Así obtenemos una indicación de que cierto estado infantil de las funciones psíquicas, así como del sistema sexual, es indispensable para que una experiencia sexual sobrevenida en ese período despliegue luego, como recuerdo, un efecto patógeno. Sin embargo, no me atrevo a pronunciarme con más precisión sobre la naturaleza de este infantilismo psíquico y su deslinde temporal.

d. A una ulterior objeción acaso podría chocarle que el recuerdo de las vivencias sexuales infantiles hubiera de exteriorizar un efecto patógeno tan grandioso, cuando el vivenciarlas como tal ha permanecido ineficaz. Es que de hecho no estamos habituados a que de una imagen mnémica partan unas fuerzas que faltaron a la impresión real. Echan de ver ustedes aquí, por otra parte, con cuánta consecuencia se cumple en la histeria la tesis de que unos síntomas sólo de recuerdos pueden proceder. Ninguna de las escenas posteriores en que se generan los síntomas es la eficiente, y las vivencias genuinamente eficientes no producen al principio efecto alguno. Ahora bien, aquí estamos frente a un problema que con buen derecho podemos separar de nuestro tema.
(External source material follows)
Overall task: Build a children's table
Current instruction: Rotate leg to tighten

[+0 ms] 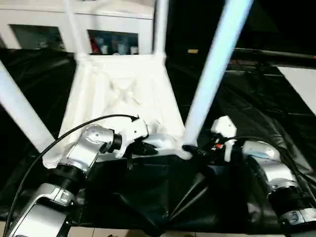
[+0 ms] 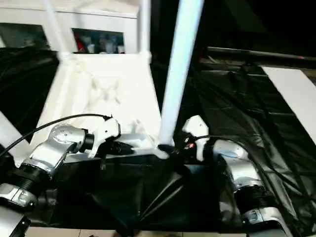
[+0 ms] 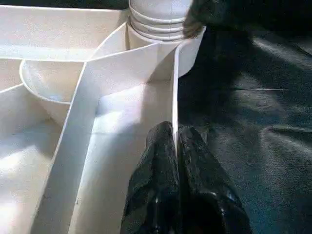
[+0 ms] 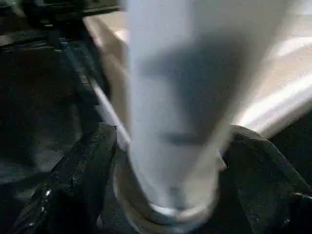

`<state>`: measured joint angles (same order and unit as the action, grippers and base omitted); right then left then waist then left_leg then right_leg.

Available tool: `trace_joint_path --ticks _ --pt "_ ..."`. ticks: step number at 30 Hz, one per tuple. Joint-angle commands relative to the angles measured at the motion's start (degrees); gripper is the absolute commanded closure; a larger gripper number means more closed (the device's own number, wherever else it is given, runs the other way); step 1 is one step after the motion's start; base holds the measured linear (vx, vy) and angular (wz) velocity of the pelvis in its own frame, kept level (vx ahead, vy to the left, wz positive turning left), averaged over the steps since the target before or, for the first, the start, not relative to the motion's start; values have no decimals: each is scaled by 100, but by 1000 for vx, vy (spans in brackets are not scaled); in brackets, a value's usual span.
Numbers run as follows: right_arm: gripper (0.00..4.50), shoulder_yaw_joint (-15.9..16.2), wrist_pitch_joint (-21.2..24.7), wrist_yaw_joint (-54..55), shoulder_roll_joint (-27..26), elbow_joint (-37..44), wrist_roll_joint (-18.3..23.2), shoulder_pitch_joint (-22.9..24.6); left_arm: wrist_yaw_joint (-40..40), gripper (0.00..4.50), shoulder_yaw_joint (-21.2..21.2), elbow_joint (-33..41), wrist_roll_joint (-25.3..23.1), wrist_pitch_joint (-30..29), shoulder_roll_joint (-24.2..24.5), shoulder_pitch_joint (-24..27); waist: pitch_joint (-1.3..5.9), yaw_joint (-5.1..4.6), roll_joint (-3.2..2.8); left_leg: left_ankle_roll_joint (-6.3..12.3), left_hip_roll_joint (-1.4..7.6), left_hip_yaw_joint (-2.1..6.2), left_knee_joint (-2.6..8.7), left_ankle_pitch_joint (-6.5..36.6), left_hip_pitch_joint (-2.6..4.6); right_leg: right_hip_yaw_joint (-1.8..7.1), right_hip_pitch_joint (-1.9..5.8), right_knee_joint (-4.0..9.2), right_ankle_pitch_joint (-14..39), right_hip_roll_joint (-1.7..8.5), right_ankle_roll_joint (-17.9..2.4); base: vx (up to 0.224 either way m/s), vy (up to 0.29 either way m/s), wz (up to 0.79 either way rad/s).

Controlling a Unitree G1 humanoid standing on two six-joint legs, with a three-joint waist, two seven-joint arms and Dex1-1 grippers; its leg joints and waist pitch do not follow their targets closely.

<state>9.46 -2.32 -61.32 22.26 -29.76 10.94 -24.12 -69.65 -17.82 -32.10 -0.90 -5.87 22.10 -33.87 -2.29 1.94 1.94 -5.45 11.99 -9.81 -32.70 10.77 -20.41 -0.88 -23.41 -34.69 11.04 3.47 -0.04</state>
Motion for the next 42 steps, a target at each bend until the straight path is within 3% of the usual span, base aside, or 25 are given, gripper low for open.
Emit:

Es cierto que uno se siente invitado a una síntesis si pasa revista a la serie de llamativas condiciones de las que hemos llegado a tomar noticia, a saber: para formar un síntoma histérico tiene que estar presente un afán defensivo contra una representación penosa; además, esta tiene que mostrar un enlace lógico o asociativo con un recuerdo inconciente a través de pocos o muchos eslabones, que en ese momento permanecen por igual inconcientes; por otra parte, aquel recuerdo inconciente sólo puede ser de contenido sexual, y su contenido es una vivencia sobrevenida en cierto período infantil; así las cosas, uno no puede dejar de preguntarse: ¿cómo es posible que este recuerdo de una vivencia en su momento inofensiva exteriorice póstumamente {posthum} el efecto anormal de guiar un proceso psíquico, como lo es la defensa, hasta un resultado patológico, mientras a todo esto el recuerdo mismo permanece inconciente?

Pues bien, uno no podrá menos que decirse que este es un problema puramente psicológico, cuya solución quizá reclame determinados supuestos sobre los procesos psíquicos normales y sobre el papel que en ellos cumple la conciencia; no obstante, por el momento puede permanecer irresuelto sin desvalorizar nuestra intelección, ya obtenida, sobre la etiología de los fenómenos histéricos.